There is one (rare) chest X-ray that shows the characteristic apparent “disappearance of the heart” with bilateral tension pneumothoraxes.
Classical management of tension pneumothorax is emergent chest decompression with needle thoracostomy.
A 14-16G intravenous cannula is inserted into the second rib space in the mid-clavicular line.
The needle is advanced until air can be aspirated into a syringe connected to the needle.
The needle is withdrawn and the cannula is left open to air. An immediate rush of air out of the chest indicates the presence of a tension pneumothorax.
The maneuver essentially converts a tension pneumothorax into a simple pneumothorax.
Many texts will state that a tension pneumothorax is a clinical diagnosis and should be treated with needle thoracostomy prior to any imaging.
Recently this dogma has been called into question.
Needle thoracostomy is probably not as benign an intervention as previously thought, and often is simply ineffective in relieving a tension pneumothorax.
If no rush of air is heard on insertion, it is impossible to know whether there really was a tension or not, and whether the needle actually reached the pleural cavity at all.
Some heavy-set patients may have very thick chest walls.
Needle thoracostomies are also prone to blockage, kinking, dislodging and falling out. Thus, a relieved tension may re-accumulate undetected.
More importantly is the possibility of lung laceration with the needle, especially if no pneumothorax is present initially. Air embolism through such a laceration is also a real concern.

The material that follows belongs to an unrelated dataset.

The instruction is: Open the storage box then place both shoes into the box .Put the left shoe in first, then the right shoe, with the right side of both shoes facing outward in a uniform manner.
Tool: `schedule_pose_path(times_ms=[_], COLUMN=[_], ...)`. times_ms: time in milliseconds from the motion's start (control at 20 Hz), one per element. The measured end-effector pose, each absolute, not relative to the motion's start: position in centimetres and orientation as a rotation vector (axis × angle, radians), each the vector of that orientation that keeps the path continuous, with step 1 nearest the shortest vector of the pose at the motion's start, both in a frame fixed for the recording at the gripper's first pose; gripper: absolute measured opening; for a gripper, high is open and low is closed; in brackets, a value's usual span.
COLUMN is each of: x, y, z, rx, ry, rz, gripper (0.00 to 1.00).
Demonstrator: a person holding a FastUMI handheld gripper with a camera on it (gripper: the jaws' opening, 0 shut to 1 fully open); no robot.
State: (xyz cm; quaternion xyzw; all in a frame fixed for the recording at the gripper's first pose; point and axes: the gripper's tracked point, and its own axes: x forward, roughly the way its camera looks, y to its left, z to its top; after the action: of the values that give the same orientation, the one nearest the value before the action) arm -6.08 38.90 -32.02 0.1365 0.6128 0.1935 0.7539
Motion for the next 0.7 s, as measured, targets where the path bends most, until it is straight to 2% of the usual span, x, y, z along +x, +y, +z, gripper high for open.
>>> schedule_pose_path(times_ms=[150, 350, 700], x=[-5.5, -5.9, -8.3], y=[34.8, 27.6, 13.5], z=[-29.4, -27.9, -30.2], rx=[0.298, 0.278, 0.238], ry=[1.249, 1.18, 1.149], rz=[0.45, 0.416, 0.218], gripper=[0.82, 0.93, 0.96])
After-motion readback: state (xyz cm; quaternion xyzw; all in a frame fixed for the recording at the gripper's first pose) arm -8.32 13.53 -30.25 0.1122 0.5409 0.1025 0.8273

In the absence of hemodynamic compromise, it is prudent to wait for the results of an emergent chest X-ray prior to intervention.

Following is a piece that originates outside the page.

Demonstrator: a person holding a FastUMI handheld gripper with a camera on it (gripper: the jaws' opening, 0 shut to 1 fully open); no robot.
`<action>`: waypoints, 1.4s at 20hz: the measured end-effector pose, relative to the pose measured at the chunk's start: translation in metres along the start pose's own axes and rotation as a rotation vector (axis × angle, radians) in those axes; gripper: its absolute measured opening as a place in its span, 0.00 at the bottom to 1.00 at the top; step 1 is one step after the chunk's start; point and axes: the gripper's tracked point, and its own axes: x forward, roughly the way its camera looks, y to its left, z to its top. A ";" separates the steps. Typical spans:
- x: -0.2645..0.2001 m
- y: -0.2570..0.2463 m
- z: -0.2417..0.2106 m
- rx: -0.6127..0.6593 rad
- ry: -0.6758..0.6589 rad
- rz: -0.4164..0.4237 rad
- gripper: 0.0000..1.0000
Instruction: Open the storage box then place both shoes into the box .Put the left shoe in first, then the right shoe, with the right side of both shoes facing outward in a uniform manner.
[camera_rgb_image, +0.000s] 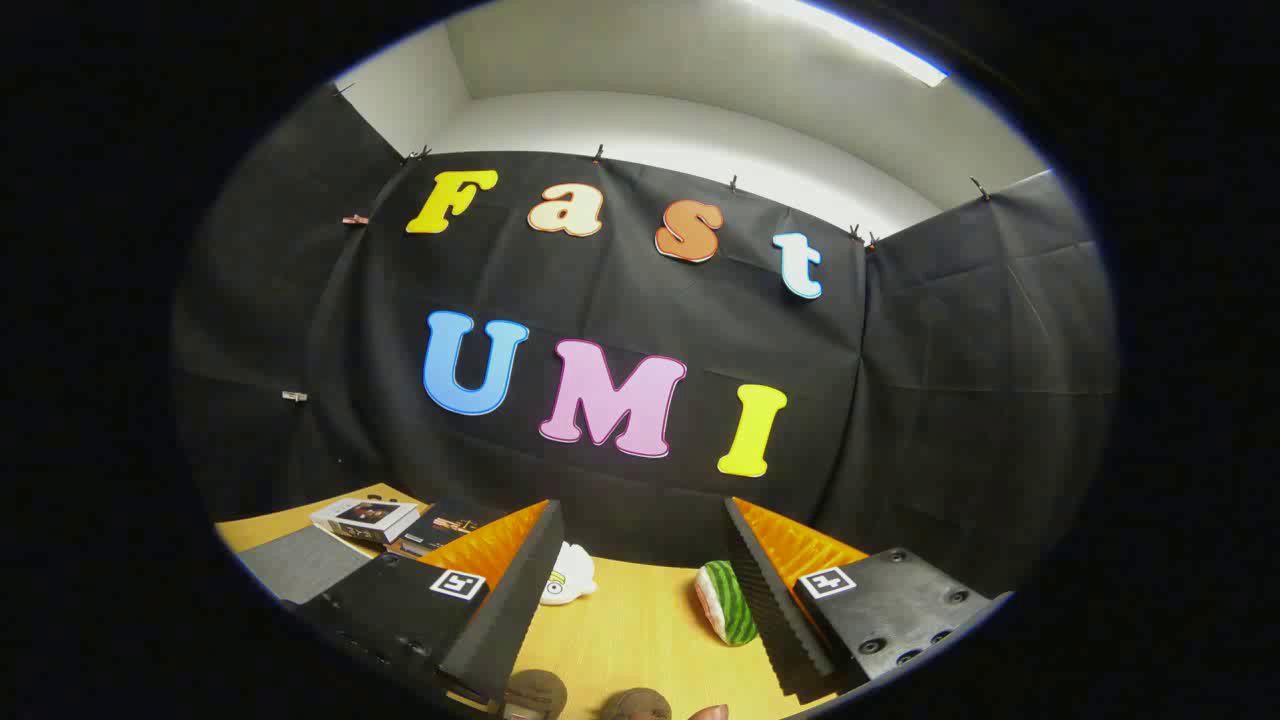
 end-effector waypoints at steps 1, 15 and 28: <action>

This will avoid patients such as that shown below, where a right upper lobe collapse due to endobronchial intubation resulted in hypoxia and tracheal deviation - mimicking a tension pneumothorax on the opposite side.
The patient received an unnecessary left chest tube.
The trauma-list has extensively debated needle thoracocentesis and discussions has been archived. The conclusion of the debate was:
1. Needle decompression can be associated with complications.
2. It should not be used lightly.
3. It should never be used just because we don't hear breath sounds on one side. BUT...
4. ...in clear cut cases: shock with distended neck veins, reduced breath sounds, deviated trachea, it could be life saving.
Chest Drain Placement
Chest tube placement is the definitive treatment of traumatic pneumothorax.
In most centers, chest tubes should be immediately available in the resuscitation room and placement is usually rapid.
The controlled placement of a chest tube is preferable to blind needle thoracostomy. This is provided the patient’s respiratory and hemodynamic status will tolerate the extra minutes it takes to perform the surgical thoracostomy.
Once the pleura is entered (blunt dissection), the tension is decompressed and chest tube placement can be performed without haste.
This is especially true of the patient who is being manually ventilated with positive pressure, and surgical thoracostomies without chest tube placement have been described in the prehospital setting.
Tension gastrothorax has been described and may be confused with a tension pneumothorax.
There is hemodynamic compromise, tracheal and mediastinal deviation, and decreased air entry in the affected hemithorax (usually left).
Tension gastrothorax occurs in spontaneously breathing patients with a large diaphragmatic tear (usually blunt trauma).
This emphasizes the importance of blunt dissection and examining the pleural space with a finger prior to chest tube insertion.